── Exercise material ──

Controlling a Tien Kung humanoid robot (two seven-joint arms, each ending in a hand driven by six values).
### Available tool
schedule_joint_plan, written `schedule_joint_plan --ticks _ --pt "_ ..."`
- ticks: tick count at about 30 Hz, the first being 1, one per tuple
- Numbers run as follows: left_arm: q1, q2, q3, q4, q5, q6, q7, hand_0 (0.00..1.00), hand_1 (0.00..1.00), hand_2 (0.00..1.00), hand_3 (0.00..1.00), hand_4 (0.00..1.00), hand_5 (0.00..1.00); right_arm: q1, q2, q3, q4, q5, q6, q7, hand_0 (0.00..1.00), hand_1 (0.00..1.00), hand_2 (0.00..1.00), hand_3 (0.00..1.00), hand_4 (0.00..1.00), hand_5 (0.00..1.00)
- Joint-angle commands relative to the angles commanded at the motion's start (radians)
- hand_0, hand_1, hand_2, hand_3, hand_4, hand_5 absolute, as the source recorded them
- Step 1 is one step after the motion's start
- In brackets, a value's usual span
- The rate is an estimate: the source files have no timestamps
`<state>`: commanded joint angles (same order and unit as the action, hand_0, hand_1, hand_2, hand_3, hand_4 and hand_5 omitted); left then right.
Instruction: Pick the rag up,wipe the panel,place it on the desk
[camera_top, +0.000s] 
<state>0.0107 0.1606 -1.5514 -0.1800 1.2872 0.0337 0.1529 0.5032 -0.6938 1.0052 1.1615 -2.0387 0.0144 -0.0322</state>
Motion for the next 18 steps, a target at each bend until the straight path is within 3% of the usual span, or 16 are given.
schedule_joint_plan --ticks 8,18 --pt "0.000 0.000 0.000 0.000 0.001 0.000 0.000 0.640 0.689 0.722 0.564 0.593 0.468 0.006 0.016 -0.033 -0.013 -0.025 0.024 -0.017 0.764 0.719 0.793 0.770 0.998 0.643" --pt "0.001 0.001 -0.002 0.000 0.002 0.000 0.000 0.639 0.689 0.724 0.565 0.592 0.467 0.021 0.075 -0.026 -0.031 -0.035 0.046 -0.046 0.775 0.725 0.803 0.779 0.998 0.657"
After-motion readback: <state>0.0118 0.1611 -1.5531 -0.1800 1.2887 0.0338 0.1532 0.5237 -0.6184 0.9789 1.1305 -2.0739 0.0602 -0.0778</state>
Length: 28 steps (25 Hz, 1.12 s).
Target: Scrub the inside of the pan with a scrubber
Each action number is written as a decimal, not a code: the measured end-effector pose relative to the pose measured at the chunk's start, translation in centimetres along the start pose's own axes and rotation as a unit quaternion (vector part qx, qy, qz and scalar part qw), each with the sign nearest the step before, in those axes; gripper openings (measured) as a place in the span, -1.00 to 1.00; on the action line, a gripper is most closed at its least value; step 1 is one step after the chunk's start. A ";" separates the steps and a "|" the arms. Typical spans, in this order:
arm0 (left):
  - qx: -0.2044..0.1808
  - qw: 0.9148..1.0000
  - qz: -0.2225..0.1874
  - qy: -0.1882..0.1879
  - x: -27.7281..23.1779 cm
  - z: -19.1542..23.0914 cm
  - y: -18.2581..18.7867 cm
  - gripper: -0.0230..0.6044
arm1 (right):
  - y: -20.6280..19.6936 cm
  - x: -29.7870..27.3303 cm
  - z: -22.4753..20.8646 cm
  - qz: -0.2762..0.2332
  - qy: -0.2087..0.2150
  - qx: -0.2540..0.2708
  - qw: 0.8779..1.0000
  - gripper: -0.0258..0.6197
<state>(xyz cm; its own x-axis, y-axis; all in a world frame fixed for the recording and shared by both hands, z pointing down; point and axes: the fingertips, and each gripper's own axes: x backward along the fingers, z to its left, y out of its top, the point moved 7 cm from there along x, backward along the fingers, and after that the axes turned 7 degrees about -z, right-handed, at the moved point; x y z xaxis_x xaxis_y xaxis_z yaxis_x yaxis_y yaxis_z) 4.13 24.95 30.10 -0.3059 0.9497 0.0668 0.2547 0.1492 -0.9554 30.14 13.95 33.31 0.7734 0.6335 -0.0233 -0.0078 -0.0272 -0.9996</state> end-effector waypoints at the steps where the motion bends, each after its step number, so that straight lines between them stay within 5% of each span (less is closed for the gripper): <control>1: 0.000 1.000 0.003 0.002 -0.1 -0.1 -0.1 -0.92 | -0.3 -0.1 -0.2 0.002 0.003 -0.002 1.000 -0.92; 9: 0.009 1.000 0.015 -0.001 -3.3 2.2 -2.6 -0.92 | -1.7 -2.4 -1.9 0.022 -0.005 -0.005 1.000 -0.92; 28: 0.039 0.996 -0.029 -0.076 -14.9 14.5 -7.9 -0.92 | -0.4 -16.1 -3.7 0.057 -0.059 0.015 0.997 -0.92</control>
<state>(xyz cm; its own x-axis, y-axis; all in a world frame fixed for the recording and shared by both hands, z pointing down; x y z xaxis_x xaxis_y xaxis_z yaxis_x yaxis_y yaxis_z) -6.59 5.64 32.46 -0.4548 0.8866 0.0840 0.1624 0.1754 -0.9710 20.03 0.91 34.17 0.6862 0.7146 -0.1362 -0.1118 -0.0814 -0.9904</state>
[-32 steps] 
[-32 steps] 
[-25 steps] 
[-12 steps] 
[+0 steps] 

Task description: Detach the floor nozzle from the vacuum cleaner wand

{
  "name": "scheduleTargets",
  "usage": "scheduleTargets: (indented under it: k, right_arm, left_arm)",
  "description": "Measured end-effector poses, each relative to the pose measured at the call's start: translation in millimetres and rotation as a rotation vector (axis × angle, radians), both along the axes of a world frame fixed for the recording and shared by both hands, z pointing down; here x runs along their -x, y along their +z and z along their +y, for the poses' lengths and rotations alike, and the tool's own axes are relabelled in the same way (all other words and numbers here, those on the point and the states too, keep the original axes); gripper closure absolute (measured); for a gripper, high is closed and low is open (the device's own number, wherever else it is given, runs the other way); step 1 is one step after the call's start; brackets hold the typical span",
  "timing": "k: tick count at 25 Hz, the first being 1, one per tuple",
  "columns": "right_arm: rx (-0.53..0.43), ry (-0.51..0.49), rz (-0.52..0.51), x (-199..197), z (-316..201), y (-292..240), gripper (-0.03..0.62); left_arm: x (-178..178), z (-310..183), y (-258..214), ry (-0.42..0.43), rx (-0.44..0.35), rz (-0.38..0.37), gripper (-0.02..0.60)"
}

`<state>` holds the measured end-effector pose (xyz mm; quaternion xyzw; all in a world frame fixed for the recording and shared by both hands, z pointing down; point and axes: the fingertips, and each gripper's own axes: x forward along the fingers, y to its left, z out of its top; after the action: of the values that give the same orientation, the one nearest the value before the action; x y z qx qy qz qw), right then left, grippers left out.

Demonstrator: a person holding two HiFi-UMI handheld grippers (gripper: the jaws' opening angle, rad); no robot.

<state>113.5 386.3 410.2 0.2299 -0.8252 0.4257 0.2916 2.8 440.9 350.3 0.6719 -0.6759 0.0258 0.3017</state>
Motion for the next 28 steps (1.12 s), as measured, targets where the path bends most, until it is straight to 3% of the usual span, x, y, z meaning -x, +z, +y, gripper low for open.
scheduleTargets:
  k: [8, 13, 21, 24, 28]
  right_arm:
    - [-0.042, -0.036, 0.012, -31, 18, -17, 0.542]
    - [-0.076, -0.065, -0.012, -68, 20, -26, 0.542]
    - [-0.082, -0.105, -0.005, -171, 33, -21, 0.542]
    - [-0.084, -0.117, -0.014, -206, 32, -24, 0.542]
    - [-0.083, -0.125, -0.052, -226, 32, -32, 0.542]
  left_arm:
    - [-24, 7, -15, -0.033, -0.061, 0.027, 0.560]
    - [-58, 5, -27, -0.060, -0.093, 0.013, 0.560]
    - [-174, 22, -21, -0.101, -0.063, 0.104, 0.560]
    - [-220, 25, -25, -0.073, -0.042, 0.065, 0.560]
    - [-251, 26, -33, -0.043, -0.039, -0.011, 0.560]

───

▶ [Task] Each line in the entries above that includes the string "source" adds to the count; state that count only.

▶ [Task result] 2